■ REQUIRED ACTION
Repeat the listing below word for word, minus the pictures.

■ DATA SECTION
========================================
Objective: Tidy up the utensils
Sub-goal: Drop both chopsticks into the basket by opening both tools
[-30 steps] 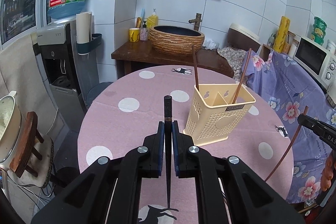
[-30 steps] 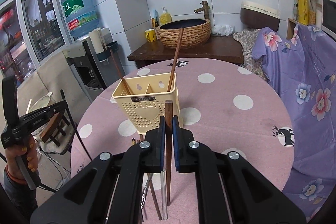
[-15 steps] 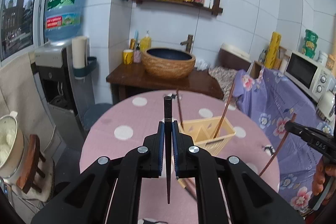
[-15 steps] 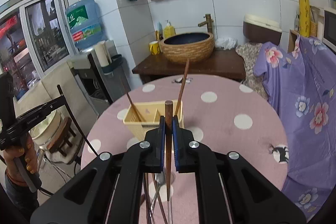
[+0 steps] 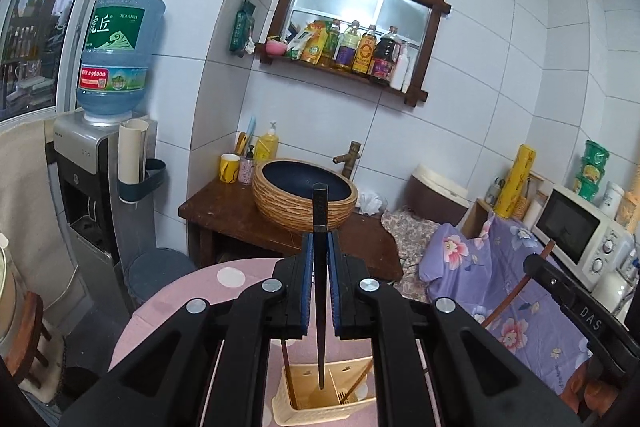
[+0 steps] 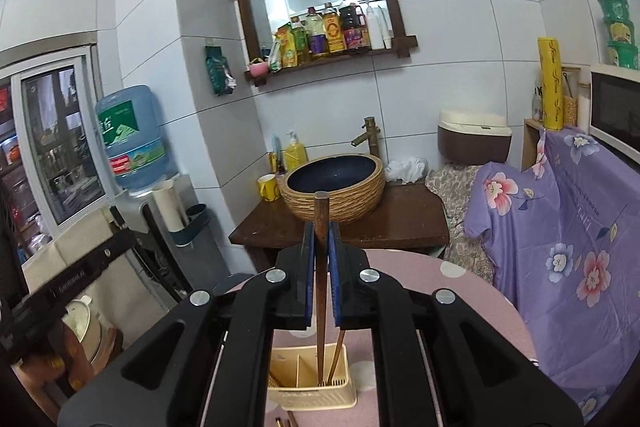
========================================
■ ANSWER BOX
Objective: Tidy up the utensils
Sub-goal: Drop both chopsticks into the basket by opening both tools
[-30 steps] 
[-30 steps] 
[-15 steps] 
[-15 steps] 
[+0 steps] 
[+0 steps] 

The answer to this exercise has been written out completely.